**Directions for this task**
Print the whole listing again exactly as it stands, leaving out any images.
- - -
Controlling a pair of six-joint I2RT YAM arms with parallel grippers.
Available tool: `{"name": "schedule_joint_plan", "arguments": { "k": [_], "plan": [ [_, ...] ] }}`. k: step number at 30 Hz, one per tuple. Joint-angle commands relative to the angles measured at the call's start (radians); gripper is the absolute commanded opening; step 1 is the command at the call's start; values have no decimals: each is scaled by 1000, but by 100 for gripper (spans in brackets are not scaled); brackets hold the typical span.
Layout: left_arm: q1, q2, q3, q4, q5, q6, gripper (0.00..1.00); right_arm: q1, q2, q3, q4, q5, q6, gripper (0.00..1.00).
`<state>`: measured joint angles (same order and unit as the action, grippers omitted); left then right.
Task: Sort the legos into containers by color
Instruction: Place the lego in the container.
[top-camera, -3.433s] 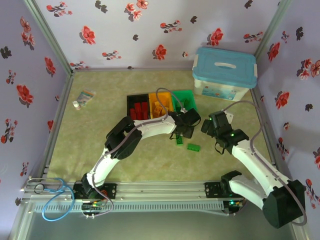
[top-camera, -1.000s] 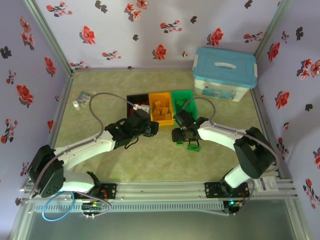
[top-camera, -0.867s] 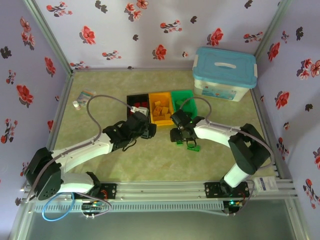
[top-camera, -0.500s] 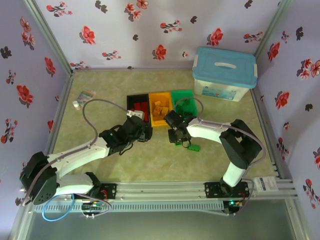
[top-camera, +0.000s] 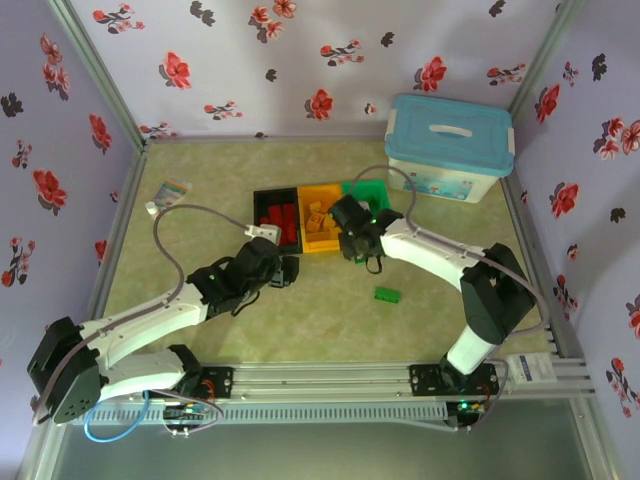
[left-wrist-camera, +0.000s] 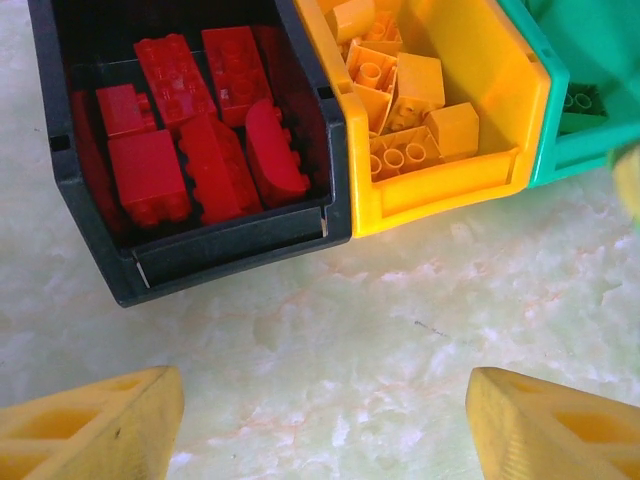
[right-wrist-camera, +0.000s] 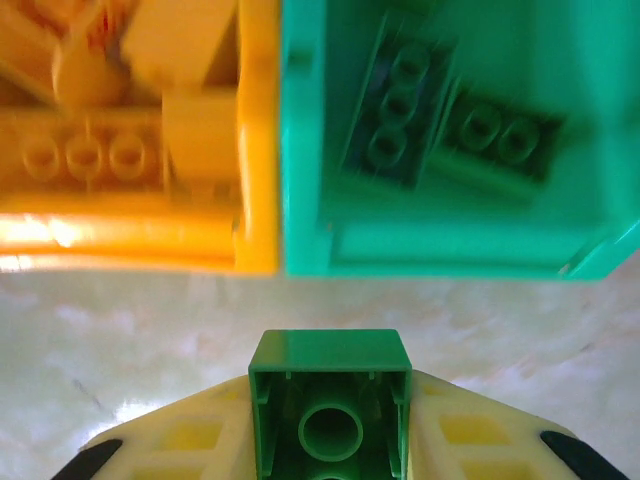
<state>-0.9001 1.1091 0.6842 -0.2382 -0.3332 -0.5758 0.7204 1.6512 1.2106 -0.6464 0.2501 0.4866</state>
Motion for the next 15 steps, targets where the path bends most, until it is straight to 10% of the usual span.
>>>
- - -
**Answer section**
Controlling a pair of six-joint I2RT YAM arms with parallel grippers.
Available tool: `{"name": "schedule_joint_plan", "arguments": { "k": [_], "plan": [ [_, ...] ] }}`. k: step number at 30 Hz, one per tuple. Joint-angle commands relative to the angles measured at the call's start (radians); gripper is the absolute commanded opening; step 1 is the command at the call's start; values have no decimals: each is scaled by 1000, but by 100 for gripper (spans in brackets are not scaled); brackets hold the typical span.
Layout: left_arm: q1, q2, q3, q4, q5, q6, gripper (0.00..1.00); right_arm: q1, q2, q3, q4, q5, q6, gripper (0.00..1.00).
`<state>`: measured joint angles (same order and unit as the action, grippers omitted); left then right.
Task: Sort the legos into containers by color
Instruction: Place the lego in the container.
[top-camera, -3.433s] 
[top-camera, -1.000s] 
[top-camera, -0.867s] 
[top-camera, -0.500s] 
[top-camera, +0.000s] 
[left-wrist-camera, +0.000s] 
[right-wrist-camera, +0.000s] 
<state>-0.9001 1.1091 0.6842 -0.2382 -0.3332 -0.5758 0.7204 1.6512 1.2106 -0.6464 0.2501 0.4866</state>
Motion for the next 15 steps, targets where the path bends most, until it is straight to 10% of the usual span.
>>>

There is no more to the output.